What you have to do: What appears from the first line of the records below through the line containing "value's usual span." must be reproduced verbatim.

Dataset content:
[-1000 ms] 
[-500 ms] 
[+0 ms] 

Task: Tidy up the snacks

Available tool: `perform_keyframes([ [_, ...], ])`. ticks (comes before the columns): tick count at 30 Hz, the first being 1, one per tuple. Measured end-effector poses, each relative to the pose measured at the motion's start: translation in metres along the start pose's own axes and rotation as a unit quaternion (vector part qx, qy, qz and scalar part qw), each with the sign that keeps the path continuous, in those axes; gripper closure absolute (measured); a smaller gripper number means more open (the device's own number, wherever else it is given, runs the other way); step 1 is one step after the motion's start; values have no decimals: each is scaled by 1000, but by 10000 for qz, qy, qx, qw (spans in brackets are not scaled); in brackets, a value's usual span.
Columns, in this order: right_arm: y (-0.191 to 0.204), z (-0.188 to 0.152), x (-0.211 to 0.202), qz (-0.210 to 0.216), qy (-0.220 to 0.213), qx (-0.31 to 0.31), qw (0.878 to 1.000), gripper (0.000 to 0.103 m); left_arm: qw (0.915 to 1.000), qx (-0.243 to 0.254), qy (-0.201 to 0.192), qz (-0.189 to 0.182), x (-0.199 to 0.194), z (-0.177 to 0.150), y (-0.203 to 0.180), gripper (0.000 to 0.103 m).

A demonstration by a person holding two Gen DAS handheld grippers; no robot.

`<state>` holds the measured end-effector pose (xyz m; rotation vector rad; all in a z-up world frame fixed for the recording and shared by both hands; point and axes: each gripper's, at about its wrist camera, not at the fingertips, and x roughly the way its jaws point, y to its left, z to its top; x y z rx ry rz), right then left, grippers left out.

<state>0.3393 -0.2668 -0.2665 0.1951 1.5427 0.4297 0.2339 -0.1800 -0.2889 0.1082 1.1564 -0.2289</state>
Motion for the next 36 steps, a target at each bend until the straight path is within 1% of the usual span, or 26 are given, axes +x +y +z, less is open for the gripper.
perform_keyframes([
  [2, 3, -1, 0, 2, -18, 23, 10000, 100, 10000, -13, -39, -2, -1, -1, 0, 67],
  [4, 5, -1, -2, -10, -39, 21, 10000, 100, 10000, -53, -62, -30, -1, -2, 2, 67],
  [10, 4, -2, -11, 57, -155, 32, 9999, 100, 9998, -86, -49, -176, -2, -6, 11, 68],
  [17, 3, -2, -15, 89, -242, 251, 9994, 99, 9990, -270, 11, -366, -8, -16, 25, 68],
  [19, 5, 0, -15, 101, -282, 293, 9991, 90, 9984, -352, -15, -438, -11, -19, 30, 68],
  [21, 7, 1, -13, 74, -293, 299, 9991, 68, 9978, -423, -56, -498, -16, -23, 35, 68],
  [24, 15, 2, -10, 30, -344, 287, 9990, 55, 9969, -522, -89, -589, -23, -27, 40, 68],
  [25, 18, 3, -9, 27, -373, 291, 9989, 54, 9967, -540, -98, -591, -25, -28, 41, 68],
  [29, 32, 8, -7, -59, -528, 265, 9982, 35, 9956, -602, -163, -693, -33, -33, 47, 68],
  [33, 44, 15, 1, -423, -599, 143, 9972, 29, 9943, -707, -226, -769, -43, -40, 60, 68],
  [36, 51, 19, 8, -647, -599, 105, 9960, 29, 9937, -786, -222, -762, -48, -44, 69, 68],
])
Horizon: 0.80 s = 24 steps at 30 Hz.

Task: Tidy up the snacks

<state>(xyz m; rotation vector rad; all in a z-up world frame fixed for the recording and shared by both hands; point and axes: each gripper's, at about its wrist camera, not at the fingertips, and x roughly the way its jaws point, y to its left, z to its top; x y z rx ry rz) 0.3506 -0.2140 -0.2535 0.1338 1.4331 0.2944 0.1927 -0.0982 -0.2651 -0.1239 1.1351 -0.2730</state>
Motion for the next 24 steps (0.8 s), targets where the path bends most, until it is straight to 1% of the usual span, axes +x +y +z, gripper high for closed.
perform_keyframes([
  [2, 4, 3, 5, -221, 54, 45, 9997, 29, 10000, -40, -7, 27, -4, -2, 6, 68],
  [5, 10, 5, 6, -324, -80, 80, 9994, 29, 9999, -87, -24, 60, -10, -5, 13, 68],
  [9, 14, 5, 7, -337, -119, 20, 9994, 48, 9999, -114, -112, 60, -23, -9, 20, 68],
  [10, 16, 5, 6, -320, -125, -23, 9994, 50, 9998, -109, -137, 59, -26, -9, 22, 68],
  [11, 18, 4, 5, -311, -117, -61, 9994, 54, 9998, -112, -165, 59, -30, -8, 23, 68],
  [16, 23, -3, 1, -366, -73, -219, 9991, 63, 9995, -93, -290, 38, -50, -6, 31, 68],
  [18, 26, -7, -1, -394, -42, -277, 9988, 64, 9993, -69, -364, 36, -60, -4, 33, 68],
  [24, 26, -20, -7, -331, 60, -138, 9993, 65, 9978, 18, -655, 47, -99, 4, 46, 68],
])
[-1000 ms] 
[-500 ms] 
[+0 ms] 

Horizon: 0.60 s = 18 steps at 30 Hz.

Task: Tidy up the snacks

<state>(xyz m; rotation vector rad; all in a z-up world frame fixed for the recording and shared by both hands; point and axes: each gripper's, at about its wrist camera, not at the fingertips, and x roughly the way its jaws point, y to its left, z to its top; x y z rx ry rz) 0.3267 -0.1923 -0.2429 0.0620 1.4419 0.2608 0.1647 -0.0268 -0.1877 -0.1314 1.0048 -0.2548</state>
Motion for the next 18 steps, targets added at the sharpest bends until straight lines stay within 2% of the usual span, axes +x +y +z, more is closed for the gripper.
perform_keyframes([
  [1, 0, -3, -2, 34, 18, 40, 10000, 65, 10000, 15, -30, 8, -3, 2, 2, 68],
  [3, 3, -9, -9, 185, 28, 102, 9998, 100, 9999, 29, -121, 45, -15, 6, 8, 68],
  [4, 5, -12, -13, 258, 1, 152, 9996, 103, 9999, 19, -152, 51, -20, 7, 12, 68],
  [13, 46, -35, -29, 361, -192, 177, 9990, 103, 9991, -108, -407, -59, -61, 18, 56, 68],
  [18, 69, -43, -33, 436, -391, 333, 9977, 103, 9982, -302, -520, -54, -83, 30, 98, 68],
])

Problem solution:
[-1000 ms] 
[-500 ms] 
[+0 ms] 

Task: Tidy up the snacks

Available tool: `perform_keyframes([ [_, ...], ])`. ticks (comes before the columns): tick count at 30 Hz, the first being 1, one per tuple. Measured end-effector poses, each relative to the pose measured at the motion's start: translation in metres along the start pose's own axes and rotation as a unit quaternion (vector part qx, qy, qz and scalar part qw), each with the sign that keeps the path continuous, in those axes; gripper closure absolute (measured); a smaller gripper number means more open (the device's own number, wherever else it is given, runs the other way); step 1 is one step after the motion's start; values have no decimals: each is scaled by 1000, but by 10000 for qz, qy, qx, qw (spans in brackets are not scaled); in brackets, a value's usual span.

This exercise has now been fully answered.